Project 4: Cache Simulation

Important Dates

Questions about the project? Send them to .

Due: Wednesday 11/28 by whenever.



In this project we'll explore how hardware caches really work in making application workloads run faster. We'll do this by building a cache simulator -- in C, naturally -- and using it to explore the impact of different cache organizations on application performance.


You should write a program called cachesim , which takes the following command-line arguments:

  • -t tracefile -- the name of the trace file with the address reference trace within it.
  • -S size -- this flag enables you to set the cache size, in KB.
  • -A associativity -- this enables you to set the associativity of the cache, e.g., 1 (direct mapped), 2, etc.
  • -B blocksize -- this flag enables you to change the block size of the cache, in bytes (also called line size). The minimum should be 4 bytes, and all blocks should be a multiple of 4 bytes.
  • -v -- verbose mode is turned on (described further below).

There are a number of options, if specified, that do not result in a valid cache. For example, block sizes that are not multiple of 4, a cache size which is not a multiple of block size and associativity, etc. You should figure out what these cases are; when an illegal set of parameters are specified, you should print out the error message Illegal configuration and exit the program with exit code 1.

To handle these options, you should likely use the getopt package; read about it online to learn more. Best thing is to start with a working example and go from there.

The cache should be word addressed; thus there will only be 4-byte aligned accesses in the trace (assume words are 4 bytes in size).

The cache should be a write-back cache using a write-allocate policy.

When the cache has an associativity of greater-than-one, it should use a least-recently-used (or LRU) replacement policy to decide which block in the set should be removed.

The input is found in a file that holds all of the address references you will be simulating. The format is simple: a series of lines with either 'R' or 'W' as the first character (indicating a read from the memory system or a write, respectively) followed by a space followed by a 64-bit address (in hex) of the data being read or written. For example, the file might contain:

R 0000000000008000
R 0000000000008004
R 000000000000800c
R 0000000000008010
which is a nice example of reading through an array starting at address 0x8000 and ending at 0x8010.
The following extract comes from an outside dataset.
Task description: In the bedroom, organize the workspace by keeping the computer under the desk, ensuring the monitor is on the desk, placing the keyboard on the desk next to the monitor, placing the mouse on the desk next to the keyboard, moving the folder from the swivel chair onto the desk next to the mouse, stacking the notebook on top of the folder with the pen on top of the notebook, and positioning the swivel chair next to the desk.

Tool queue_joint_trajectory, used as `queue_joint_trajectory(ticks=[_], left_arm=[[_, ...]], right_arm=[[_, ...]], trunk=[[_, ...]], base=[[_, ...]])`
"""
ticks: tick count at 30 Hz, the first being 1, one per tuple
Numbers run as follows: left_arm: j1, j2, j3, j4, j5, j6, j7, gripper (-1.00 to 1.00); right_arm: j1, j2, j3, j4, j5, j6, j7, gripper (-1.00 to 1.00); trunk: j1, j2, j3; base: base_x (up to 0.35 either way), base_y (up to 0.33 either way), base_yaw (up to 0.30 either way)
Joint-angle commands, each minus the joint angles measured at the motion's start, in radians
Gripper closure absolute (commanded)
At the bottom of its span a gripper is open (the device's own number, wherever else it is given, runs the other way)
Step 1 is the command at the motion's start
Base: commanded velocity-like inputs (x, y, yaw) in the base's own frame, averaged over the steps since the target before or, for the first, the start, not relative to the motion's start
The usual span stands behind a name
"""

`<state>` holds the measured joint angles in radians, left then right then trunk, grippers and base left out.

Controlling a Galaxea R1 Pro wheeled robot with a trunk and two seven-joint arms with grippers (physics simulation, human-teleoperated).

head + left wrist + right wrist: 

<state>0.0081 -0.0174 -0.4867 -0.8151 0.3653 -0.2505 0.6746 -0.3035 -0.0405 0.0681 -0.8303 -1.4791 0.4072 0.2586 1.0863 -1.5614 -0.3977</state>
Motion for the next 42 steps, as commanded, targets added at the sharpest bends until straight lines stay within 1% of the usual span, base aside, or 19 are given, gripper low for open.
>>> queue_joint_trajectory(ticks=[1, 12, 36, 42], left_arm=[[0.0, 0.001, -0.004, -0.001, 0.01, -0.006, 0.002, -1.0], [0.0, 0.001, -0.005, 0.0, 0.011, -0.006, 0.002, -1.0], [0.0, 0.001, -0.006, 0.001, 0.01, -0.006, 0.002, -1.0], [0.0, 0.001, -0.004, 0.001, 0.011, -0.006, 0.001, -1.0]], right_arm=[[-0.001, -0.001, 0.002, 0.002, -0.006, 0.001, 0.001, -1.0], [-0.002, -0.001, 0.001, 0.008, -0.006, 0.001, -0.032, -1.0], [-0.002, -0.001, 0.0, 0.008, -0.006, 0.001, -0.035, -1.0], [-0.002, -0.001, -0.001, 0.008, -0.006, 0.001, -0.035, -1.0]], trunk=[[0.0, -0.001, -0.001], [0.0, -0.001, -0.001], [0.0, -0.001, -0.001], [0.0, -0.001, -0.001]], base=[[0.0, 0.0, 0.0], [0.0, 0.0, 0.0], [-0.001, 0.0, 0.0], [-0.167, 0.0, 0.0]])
In normal (non-verbose) mode, the cache should print out some statistics at the end. Specifically, it should print out the following lines (in this exact format):

total accesses: 4
hits: 2
misses: 2
total reads: 3
read hits: 1
total writes: 1
write hits: 1

In verbose mode, the simulator should print out each input line, and then add the single word HIT (all caps) or MISS after the line to indicate whether the particular address was a hit or a miss. This feature can be useful for debugging. For example, the above trace might lead to:

R 0000000000008000 MISS
R 0000000000008004 HIT
R 000000000000800c HIT
R 0000000000008010 HIT
This MISS/HIT/HIT/HIT sequence might happen, for example, if the block size is 16 bytes (or more), and the first miss thus fetches the entire block and leads to cache hits for the subsequent spatially-nearby accesses.

There are two parts to the assignment. The first part (roughly 3/4 of the grade) is simply building a working cache simulator that passes the tests we hand out. The tests will stress basic functionality.

The second part (roughly 1/4 of the grade) is where you get to explore caching for an application of your choosing. Specifically, you need to use the tool pin (available here ) to get an address trace from the application (more on this soon, though of course you can always start on your own). You then need to use your cache simulator to produce what is known as a graph of the working set of the application. This graph plots miss rate on the y-axis, while varying the size of the cache on the x-axis. You should vary the cache size from something small (say around 8 KB) to something fairly large (say 8 MB), using x-axis values that are powers of two (e.g., 8 KB, 16 KB, 32 KB, etc.). You can also plot more than one line on the graph; each line should represent the results with a different associativity (e.g., 1, 2, 4, and 8). What does the graph tell you about the application? How big of a cache should it use? Does associativity matter?

Bonus: Do separate plots for the instruction stream and data stream, instead of unifying the two.

Handing It In

This project, unlike the others thus far, can be done with a single partner. Copying code (from other groups) is considered cheating. Read this for more info on what is OK and what is not.

The handin directory is ~cs354-3/handin/login/p4 where login is your login. Please turn the final code into BOTH you and your partner's directory.

Finally, please include a short report that describes which application you chose to study, includes a graph (or a few), and answers the questions about the working set of the application. IMPORTANT: include the name of both people working on the project.